* **TASK OBJECTIVE**:
All of the data that follows should be retyped exactly as it appears.
○ ○ ○ ○ ○
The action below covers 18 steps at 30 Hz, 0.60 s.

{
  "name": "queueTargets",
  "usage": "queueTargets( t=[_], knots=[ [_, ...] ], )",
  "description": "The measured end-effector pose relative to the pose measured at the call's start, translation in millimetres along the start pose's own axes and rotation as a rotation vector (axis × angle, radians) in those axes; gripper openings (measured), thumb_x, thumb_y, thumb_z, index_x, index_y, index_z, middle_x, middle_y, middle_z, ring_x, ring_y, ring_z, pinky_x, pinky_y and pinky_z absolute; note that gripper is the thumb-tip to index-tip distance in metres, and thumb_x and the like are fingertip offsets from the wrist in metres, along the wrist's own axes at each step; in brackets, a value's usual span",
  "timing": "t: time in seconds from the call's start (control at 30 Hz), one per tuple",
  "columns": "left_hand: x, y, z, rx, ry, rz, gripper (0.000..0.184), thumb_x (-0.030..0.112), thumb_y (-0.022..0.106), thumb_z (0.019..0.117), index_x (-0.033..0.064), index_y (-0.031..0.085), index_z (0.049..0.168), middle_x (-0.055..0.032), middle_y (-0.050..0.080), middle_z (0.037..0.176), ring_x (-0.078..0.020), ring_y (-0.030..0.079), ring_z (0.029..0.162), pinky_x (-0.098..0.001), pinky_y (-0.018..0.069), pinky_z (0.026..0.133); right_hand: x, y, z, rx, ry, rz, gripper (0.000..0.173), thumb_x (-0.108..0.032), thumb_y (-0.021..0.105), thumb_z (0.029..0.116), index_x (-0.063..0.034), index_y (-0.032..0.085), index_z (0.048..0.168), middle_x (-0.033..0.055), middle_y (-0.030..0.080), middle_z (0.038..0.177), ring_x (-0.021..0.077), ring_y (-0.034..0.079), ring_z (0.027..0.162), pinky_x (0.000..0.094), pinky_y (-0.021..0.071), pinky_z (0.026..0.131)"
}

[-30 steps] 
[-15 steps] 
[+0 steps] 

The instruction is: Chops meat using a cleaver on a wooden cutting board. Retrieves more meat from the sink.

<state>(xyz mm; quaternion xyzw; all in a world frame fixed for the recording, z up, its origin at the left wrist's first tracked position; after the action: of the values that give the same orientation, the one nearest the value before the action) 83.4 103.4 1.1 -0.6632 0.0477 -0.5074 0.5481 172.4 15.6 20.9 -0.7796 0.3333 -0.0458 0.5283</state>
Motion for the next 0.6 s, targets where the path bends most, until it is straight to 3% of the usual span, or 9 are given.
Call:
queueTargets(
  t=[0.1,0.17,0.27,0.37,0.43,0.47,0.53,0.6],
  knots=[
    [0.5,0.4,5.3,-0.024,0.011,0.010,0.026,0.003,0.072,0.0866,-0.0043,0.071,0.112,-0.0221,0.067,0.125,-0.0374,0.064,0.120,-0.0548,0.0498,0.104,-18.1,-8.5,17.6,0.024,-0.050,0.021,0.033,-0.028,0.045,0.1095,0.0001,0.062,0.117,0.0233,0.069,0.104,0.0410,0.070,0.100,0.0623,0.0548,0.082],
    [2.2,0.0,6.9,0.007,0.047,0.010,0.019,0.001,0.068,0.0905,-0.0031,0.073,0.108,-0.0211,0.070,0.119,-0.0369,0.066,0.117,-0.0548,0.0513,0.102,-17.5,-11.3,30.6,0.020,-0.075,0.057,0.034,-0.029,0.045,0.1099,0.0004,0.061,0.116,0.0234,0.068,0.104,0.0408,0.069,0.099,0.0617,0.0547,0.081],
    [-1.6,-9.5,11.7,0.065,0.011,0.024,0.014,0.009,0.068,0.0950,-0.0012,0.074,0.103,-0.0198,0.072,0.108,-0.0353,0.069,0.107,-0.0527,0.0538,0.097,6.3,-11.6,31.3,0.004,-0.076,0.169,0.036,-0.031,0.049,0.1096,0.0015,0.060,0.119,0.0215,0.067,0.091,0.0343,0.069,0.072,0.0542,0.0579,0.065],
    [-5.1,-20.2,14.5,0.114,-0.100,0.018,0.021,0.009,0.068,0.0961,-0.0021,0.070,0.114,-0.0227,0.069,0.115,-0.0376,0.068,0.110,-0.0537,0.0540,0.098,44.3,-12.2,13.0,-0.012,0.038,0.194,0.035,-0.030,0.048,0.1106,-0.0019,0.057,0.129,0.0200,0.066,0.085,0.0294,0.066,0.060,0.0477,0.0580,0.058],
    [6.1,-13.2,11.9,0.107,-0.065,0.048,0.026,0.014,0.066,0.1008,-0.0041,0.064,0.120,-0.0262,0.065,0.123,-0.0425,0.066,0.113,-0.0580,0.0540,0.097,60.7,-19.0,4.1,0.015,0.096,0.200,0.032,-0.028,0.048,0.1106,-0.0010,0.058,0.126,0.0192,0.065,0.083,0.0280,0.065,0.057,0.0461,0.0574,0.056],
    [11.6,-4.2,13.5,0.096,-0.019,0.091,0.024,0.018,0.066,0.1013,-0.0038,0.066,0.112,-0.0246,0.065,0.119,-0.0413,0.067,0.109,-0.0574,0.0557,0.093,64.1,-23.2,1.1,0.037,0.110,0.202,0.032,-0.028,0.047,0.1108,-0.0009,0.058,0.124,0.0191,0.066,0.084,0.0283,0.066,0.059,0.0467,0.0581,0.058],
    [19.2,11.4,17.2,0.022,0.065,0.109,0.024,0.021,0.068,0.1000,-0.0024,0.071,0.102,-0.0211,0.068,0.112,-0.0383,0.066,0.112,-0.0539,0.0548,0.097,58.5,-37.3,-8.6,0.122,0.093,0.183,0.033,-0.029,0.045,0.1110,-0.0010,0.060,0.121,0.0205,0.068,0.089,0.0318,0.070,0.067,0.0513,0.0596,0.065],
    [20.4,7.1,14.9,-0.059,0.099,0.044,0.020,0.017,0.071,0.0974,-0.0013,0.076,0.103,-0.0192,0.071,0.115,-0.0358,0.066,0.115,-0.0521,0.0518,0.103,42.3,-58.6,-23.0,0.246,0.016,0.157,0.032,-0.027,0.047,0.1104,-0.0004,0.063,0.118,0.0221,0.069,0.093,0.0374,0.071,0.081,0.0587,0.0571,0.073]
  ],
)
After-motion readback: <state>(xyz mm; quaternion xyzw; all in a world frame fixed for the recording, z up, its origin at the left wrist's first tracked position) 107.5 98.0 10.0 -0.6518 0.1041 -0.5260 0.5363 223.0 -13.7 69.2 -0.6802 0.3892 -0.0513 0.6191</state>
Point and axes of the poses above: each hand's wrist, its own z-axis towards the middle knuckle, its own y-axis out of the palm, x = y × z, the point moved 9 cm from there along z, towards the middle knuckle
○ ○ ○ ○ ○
* **TASK RESPONSE**:
The action below covers 18 steps at 30 Hz, 0.60 s.

{
  "name": "queueTargets",
  "usage": "queueTargets( t=[_], knots=[ [_, ...] ], )",
  "description": "The measured end-effector pose relative to the pose measured at the call's start, translation in millimetres along the start pose's own axes and rotation as a rotation vector (axis × angle, radians) in those axes; gripper openings (measured), thumb_x, thumb_y, thumb_z, index_x, index_y, index_z, middle_x, middle_y, middle_z, ring_x, ring_y, ring_z, pinky_x, pinky_y and pinky_z absolute; note that gripper is the thumb-tip to index-tip distance in metres, and thumb_x and the like are fingertip offsets from the wrist in metres, along the wrist's own axes at each step; in brackets, a value's usual span",
  "timing": "t: time in seconds from the call's start (control at 30 Hz), one per tuple",
  "columns": "left_hand: x, y, z, rx, ry, rz, gripper (0.000..0.184), thumb_x (-0.030..0.112), thumb_y (-0.022..0.106), thumb_z (0.019..0.117), index_x (-0.033..0.064), index_y (-0.031..0.085), index_z (0.049..0.168), middle_x (-0.055..0.032), middle_y (-0.050..0.080), middle_z (0.037..0.176), ring_x (-0.078..0.020), ring_y (-0.030..0.079), ring_z (0.029..0.162), pinky_x (-0.098..0.001), pinky_y (-0.018..0.069), pinky_z (0.026..0.133); right_hand: x, y, z, rx, ry, rz, gripper (0.000..0.173), thumb_x (-0.108..0.032), thumb_y (-0.021..0.105), thumb_z (0.029..0.116), index_x (-0.063..0.034), index_y (-0.032..0.085), index_z (0.048..0.168), middle_x (-0.033..0.055), middle_y (-0.030..0.080), middle_z (0.038..0.177), ring_x (-0.021..0.077), ring_y (-0.034..0.079), ring_z (0.027..0.162), pinky_x (0.000..0.094), pinky_y (-0.021..0.071), pinky_z (0.026..0.131)"
}

[-30 steps] 
[-15 steps] 
[+0 steps] 

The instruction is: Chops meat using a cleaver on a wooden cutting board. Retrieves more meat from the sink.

<state>(xyz mm; quaternion xyzw; all in a world frame fixed for the recording, z up, its origin at the left wrist's first tracked position; after the action: of the values that give the same orientation, the one nearest the value before the action) 83.4 103.4 1.1 -0.6632 0.0477 -0.5074 0.5481 172.4 15.6 20.9 -0.7796 0.3333 -0.0458 0.5283</state>
Motion for the next 0.6 s, targets where the path bends most, until it is straight to 3% of the usual span, or 9 are given.
Call:
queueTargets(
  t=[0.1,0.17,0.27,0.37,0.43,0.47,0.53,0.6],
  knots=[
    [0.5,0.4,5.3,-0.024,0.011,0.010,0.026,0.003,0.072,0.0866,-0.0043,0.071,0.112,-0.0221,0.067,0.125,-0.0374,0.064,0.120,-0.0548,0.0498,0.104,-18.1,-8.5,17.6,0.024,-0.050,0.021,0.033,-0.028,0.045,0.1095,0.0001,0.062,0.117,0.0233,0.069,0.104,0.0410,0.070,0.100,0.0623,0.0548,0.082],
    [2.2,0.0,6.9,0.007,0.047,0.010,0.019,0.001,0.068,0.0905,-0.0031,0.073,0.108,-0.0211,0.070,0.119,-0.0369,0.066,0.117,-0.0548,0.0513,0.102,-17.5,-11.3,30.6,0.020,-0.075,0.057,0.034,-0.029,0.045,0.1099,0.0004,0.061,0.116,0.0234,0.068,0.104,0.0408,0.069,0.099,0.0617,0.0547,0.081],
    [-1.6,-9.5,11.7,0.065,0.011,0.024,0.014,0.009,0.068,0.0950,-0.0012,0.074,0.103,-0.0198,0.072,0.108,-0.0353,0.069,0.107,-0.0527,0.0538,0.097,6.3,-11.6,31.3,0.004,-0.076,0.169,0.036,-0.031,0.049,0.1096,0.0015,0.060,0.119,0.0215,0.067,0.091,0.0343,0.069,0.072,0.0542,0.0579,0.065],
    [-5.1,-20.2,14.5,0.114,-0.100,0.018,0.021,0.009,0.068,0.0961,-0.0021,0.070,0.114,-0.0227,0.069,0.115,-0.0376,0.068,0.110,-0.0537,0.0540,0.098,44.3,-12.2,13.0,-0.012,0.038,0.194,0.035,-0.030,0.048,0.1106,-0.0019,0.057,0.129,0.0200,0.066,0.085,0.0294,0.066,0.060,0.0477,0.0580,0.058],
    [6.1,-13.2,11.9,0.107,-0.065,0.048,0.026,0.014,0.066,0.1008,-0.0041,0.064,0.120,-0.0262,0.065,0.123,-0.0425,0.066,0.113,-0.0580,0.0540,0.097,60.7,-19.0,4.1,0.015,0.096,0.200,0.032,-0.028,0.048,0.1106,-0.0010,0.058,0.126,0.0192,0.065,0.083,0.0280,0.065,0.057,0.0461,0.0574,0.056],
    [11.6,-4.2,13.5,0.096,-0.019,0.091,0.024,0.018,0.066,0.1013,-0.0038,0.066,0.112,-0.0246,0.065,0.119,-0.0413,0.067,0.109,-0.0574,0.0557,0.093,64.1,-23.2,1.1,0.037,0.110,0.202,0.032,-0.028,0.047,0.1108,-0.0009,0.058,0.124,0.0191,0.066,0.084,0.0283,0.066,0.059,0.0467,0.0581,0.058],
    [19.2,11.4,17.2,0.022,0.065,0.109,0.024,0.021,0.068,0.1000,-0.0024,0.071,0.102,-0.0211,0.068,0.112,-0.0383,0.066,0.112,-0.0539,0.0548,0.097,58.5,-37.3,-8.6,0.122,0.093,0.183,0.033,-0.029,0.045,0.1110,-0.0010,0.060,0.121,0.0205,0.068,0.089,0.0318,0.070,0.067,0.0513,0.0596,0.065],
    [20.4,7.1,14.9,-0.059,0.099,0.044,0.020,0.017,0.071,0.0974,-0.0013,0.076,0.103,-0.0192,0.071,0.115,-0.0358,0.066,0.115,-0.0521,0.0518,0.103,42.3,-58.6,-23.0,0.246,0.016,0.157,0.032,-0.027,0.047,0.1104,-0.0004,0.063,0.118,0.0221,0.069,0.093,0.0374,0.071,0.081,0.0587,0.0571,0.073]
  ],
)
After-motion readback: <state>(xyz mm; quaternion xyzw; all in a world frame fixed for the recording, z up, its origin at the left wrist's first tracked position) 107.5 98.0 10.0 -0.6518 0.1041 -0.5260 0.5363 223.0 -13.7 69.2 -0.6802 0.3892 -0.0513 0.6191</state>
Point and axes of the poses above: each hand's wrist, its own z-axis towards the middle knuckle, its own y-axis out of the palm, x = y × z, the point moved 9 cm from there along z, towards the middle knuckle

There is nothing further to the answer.